Contenu principal

QNN HTP Predict

Predict responses of a QNN model or QNN context binary for the HTP (NPU) backend

Since R2025b

Libraries:
Embedded Coder Support Package for Qualcomm Hexagon Processors / Hexagon / QNN

Description

The QNN HTP Predict block predicts responses of a deep learning network represented as a QNN model or QNN context binary for the HTP (NPU) backend of Qualcomm® AI Direct Engine, based on the given input data.

To add the block to your Simulink model, open the model (for example, myQNNModel), and enter this command at the MATLAB prompt:

add_block("mwqnnlib/QNN HTP Predict","myQNNModel/QNN HTP Predict")

The QNN HTP Predict block allows you to select a QNN model as a compiled shared object (.so) for running on x86-based host. For the target, you can select either a compiled shared object (.so) or a QNN context binary file (.bin) that are optimized to run on HTP (NPU) backend.

The code generated using this block can be deployed to one of these boards that are available under the Hardware board parameter in Configuration Parameters:

  • Qualcomm Android Board

  • Qualcomm Linux Board

  • Qualcomm Hexagon Android Board, with Processor Version cDSP

  • Qualcomm Hexagon Linux Board, with Processor Version cDSP

The block also provides the option to dequantize outputs to single-precision, if required.

Ports

Input

expand all

The input tensor used for inference with the selected QNN model, represented as an n-D array, in accordance with the Input layer size of the QNN model.

The QNN HTP Predict block supports a multiple-input multiple-output tensor with a maximum of 4 dimensions, but the batch size must always be 1. For example, if the input layer of the original deep learning network is 128-by-128-by-3, the input dimension should be either 128-by-128-by-3 or 1-by-128-by-128-by-3.

If the leading dimensions are 1 (singleton dimensions), these dimensions can often be removed without affecting compatibility. For example, if the input layer of an AI model expects an input size of 1-by-1-by-128-by-3, the input can be provided as 1-by-1-by-128-by-3 or simply 128-by-3. This is because dimensions of size 1 can be broadcast to match the expected shape.

The QNN HTP Predict block accepts either floating-point input or fixed-point input. The input datatype must be as per the QNN network's input layer datatype.
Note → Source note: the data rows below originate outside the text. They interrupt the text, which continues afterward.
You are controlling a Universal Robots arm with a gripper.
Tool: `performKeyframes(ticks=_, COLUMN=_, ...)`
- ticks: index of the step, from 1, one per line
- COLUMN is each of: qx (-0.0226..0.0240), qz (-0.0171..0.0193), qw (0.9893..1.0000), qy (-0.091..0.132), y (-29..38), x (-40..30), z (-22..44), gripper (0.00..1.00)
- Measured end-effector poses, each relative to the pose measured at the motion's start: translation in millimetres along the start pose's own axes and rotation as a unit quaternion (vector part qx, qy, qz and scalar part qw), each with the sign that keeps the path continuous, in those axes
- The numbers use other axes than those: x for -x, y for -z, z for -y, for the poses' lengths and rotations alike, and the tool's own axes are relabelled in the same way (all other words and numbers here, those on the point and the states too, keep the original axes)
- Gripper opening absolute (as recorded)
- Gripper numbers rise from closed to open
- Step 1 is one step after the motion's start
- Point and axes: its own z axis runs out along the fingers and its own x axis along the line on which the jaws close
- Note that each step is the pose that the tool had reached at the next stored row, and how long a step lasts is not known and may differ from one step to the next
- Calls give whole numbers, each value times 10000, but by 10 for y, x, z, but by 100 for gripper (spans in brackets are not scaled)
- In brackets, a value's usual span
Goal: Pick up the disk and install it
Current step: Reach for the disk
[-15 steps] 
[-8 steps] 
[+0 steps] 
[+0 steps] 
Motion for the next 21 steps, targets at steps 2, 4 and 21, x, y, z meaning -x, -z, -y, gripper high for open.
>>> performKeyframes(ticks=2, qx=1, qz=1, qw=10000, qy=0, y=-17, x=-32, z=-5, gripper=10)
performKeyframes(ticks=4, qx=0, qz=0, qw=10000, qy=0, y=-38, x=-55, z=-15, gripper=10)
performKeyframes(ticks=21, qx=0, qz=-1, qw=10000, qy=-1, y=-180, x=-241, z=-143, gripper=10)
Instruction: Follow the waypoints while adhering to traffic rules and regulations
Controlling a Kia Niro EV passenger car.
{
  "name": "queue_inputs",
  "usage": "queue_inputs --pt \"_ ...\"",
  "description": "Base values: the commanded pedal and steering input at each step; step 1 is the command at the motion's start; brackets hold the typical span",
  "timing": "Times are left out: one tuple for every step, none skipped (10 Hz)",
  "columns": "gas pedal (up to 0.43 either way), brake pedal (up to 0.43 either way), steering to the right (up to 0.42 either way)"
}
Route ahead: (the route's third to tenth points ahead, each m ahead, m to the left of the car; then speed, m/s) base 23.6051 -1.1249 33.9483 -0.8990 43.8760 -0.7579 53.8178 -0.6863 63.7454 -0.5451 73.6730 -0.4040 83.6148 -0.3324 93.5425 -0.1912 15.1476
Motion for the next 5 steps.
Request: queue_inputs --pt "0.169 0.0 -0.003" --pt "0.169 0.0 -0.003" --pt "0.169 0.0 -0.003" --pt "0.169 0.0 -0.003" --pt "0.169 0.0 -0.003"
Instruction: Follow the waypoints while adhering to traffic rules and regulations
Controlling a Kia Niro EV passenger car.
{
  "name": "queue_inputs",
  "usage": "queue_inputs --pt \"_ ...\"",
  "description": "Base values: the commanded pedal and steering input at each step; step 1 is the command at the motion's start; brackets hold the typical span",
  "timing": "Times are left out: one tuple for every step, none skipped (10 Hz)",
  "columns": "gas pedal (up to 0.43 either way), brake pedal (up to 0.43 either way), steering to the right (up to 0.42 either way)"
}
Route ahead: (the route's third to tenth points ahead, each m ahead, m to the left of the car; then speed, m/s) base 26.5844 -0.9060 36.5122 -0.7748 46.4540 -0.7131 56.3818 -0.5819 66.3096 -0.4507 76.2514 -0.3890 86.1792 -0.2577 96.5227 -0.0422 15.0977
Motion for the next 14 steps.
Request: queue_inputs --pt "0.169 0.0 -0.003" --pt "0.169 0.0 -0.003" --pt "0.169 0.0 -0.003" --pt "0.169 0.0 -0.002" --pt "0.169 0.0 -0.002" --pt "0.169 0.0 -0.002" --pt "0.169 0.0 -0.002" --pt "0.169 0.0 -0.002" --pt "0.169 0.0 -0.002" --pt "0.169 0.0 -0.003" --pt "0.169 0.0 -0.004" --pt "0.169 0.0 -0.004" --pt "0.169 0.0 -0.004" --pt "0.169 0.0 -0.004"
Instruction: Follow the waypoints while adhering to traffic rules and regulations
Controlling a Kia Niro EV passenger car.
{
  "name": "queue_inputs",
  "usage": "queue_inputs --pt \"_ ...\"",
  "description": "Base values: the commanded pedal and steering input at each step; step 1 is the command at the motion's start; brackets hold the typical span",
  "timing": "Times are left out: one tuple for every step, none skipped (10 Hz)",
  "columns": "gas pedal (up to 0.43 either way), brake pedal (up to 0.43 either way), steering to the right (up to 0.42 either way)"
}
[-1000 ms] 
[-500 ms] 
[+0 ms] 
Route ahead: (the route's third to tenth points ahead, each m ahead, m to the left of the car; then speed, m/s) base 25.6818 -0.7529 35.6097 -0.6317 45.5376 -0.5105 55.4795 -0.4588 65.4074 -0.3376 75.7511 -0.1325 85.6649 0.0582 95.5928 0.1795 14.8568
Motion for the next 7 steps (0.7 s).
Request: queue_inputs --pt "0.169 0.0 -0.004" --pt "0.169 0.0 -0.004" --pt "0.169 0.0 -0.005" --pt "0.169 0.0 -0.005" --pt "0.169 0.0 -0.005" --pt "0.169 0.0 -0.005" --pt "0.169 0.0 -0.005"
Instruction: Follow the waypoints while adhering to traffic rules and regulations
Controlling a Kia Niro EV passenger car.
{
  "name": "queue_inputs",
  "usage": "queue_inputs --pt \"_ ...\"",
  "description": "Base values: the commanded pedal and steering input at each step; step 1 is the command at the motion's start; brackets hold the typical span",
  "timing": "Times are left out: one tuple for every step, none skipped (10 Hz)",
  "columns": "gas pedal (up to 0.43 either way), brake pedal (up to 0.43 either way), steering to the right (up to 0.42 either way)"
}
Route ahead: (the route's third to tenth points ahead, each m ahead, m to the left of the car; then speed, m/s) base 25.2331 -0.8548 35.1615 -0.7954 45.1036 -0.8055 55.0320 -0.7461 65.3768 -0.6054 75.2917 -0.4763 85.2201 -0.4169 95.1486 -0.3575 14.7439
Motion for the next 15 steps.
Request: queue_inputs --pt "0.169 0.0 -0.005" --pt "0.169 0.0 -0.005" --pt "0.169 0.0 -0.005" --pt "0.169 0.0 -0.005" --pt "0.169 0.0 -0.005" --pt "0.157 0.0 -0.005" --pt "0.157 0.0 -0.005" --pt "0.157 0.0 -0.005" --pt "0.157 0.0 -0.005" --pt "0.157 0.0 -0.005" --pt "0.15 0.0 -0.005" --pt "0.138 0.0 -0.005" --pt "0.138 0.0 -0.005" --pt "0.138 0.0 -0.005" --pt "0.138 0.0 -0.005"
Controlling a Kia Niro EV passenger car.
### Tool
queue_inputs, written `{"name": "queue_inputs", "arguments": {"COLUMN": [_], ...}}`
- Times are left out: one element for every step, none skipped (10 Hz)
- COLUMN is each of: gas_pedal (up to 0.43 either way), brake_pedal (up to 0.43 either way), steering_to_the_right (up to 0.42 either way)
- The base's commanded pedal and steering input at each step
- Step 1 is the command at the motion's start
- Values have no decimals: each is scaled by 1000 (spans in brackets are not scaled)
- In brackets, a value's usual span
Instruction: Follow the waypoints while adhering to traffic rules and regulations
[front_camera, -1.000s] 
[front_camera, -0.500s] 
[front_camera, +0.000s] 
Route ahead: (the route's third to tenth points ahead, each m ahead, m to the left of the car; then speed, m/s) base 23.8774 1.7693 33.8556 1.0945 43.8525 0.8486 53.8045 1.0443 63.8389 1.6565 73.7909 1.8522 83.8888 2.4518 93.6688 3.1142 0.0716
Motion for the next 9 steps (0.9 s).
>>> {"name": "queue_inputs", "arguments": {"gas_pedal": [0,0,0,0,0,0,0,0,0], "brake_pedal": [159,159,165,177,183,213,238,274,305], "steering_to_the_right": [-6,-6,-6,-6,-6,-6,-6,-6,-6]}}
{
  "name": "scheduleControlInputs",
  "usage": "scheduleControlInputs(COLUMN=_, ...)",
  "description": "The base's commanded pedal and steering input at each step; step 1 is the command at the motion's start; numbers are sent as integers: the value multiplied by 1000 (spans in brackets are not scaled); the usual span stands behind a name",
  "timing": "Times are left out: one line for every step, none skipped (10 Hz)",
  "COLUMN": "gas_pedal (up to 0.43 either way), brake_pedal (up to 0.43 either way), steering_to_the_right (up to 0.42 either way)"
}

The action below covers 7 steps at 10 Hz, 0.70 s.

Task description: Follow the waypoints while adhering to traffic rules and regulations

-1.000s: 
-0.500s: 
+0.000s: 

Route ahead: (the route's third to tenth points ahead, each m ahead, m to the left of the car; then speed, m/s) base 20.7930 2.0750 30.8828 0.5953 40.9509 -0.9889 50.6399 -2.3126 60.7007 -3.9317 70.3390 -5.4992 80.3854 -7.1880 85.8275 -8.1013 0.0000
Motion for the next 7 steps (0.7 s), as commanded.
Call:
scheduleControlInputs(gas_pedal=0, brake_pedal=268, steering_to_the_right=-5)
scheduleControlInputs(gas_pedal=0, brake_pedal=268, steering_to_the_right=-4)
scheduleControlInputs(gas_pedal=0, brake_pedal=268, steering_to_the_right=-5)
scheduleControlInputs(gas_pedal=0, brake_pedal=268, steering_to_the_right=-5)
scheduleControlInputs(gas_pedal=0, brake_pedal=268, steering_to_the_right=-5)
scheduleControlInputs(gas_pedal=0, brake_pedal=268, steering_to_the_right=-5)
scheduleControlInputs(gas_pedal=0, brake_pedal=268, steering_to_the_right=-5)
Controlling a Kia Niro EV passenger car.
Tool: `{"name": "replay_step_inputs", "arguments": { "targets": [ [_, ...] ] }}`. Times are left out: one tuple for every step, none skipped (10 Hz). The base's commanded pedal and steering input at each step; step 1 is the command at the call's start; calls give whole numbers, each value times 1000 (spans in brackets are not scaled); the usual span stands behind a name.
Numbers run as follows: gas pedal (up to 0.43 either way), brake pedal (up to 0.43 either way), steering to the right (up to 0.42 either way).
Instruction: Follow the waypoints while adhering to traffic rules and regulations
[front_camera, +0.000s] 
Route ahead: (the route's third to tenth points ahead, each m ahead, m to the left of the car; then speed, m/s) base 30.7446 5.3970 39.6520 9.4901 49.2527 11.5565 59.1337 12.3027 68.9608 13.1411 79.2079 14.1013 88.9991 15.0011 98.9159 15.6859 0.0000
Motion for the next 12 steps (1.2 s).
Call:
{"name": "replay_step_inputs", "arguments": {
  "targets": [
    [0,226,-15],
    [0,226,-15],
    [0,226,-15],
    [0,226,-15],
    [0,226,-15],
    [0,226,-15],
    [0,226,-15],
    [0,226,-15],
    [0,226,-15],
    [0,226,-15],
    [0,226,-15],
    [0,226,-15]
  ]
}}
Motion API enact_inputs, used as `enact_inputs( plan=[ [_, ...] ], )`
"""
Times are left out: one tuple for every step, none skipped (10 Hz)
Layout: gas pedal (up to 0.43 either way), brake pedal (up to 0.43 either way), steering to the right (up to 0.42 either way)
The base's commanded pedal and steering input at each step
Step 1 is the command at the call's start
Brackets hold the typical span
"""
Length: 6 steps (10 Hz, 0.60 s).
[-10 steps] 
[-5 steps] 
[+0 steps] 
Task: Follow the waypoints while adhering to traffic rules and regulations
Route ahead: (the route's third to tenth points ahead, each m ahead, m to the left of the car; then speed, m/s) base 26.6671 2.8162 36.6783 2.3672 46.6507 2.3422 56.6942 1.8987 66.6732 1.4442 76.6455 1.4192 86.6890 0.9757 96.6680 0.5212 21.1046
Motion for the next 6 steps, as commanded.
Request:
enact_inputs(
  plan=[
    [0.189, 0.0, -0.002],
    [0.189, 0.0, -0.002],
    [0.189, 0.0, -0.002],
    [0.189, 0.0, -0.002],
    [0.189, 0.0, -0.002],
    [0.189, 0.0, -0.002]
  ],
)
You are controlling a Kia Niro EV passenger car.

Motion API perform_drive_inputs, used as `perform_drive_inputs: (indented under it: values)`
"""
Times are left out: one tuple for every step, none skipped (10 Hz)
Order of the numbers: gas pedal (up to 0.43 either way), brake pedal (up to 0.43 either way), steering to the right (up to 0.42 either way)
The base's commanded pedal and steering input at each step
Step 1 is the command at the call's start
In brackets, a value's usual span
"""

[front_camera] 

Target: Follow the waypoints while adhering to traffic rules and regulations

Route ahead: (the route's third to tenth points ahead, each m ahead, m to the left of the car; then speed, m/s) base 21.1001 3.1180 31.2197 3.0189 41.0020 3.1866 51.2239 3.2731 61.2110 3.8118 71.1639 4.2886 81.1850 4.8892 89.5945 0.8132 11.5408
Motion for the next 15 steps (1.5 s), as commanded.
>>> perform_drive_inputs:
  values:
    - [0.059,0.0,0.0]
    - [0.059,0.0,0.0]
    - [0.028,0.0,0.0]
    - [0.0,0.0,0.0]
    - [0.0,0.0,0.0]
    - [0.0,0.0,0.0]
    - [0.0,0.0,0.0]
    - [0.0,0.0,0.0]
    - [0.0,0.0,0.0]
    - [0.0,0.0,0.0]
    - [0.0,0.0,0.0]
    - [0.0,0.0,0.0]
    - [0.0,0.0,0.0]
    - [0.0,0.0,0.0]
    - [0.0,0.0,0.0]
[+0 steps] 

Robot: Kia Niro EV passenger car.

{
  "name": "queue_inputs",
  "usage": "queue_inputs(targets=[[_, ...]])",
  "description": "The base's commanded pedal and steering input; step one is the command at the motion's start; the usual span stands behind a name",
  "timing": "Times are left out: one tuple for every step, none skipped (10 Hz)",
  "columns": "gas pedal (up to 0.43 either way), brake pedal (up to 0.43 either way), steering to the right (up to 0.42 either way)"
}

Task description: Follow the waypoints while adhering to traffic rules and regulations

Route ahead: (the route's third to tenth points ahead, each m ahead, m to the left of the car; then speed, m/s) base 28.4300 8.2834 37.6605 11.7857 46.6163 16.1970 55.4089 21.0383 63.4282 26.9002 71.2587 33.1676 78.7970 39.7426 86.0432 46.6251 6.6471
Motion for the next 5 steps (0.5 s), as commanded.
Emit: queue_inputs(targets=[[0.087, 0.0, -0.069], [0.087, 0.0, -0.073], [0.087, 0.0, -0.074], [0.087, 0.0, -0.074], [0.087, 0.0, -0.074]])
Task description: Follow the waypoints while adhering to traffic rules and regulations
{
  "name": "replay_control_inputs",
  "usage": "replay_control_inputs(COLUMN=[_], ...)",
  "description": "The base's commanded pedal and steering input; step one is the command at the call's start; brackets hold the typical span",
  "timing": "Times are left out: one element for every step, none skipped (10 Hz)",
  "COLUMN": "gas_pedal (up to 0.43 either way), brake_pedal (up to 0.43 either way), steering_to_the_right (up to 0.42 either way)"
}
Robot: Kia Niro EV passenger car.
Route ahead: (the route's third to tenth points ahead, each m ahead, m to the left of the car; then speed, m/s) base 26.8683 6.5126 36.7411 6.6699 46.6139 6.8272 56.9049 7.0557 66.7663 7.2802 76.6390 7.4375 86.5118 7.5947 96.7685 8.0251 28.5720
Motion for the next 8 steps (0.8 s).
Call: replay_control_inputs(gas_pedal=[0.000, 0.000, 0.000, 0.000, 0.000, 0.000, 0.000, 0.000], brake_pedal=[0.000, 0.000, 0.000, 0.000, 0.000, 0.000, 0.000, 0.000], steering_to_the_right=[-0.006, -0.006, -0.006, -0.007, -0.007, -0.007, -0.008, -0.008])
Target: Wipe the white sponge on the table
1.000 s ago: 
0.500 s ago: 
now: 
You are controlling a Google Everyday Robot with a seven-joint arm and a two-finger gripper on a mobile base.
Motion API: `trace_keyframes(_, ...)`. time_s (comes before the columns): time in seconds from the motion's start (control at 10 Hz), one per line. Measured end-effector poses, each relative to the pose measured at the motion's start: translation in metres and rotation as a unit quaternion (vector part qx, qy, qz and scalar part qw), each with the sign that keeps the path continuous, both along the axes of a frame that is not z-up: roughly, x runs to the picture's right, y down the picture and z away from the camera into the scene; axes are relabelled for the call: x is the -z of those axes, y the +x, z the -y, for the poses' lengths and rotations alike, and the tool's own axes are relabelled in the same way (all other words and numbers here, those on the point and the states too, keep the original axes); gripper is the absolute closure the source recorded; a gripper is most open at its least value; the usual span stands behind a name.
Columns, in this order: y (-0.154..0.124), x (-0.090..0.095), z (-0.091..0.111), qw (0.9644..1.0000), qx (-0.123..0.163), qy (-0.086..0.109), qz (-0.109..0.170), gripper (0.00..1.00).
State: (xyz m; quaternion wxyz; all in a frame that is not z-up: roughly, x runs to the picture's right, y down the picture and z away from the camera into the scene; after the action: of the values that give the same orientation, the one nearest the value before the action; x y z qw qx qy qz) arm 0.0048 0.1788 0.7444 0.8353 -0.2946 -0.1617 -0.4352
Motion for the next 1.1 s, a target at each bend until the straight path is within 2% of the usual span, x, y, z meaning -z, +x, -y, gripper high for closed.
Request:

Additionally, the input can be floating-point even for quantized QNN network.

Data Types: single | half | int8 | int16 | int32 | uint8 | uint16 | uint32

Output

expand all

The output tensor used for inference with the selected QNN model, represented as an n-D array, in accordance with the QNN output layer. The output datatypes match the QNN network's output layers' datatypes.

Data Types: single | half | int8 | int16 | int32 | uint8 | uint16 | uint32

Parameters

expand all

Select the format of deep learning network optimized to run on HTP (NPU) backend on the target.

Click Browse and select the QNN model (compiled shared object (.so) or .dll) to perform inference. For details on creating an QNN model to run on device processors like HTP, refer to Qualcomm AI Engine Direct SDK documentation.

Note

This parameter does not appear if the host operating system is Linux® and you select BINARY for the Deep Learning network format parameter. In this case, the block uses the same context binary file (which you select using the Context binary file parameter) as the host(x86) QNN-model file also.

Click Browse and select the QNN model (compiled shared object (.so)) on the target to perform inference on the host. For details on creating an QNN model to run on device processors like HTP, refer to Qualcomm AI Engine Direct SDK documentation.

Dependencies

This parameter appears only if you select QNN-model for the Deep Learning network format parameter.

Click Browse and select the QNN context binary file (.bin) on the target to perform inference on the host. For details on creating an binary file to run on device processors like HTP, refer to Qualcomm AI Engine Direct SDK documentation.

Select the checkbox to dequantize the block's output. Enabling this option results in output data type always being single, irrespective of the deep learning neural network's output layer data type.

Extended Capabilities

expand all

C/C++ Code Generation
Generate C and C++ code using Simulink® Coder™.

Version History

Introduced in R2025b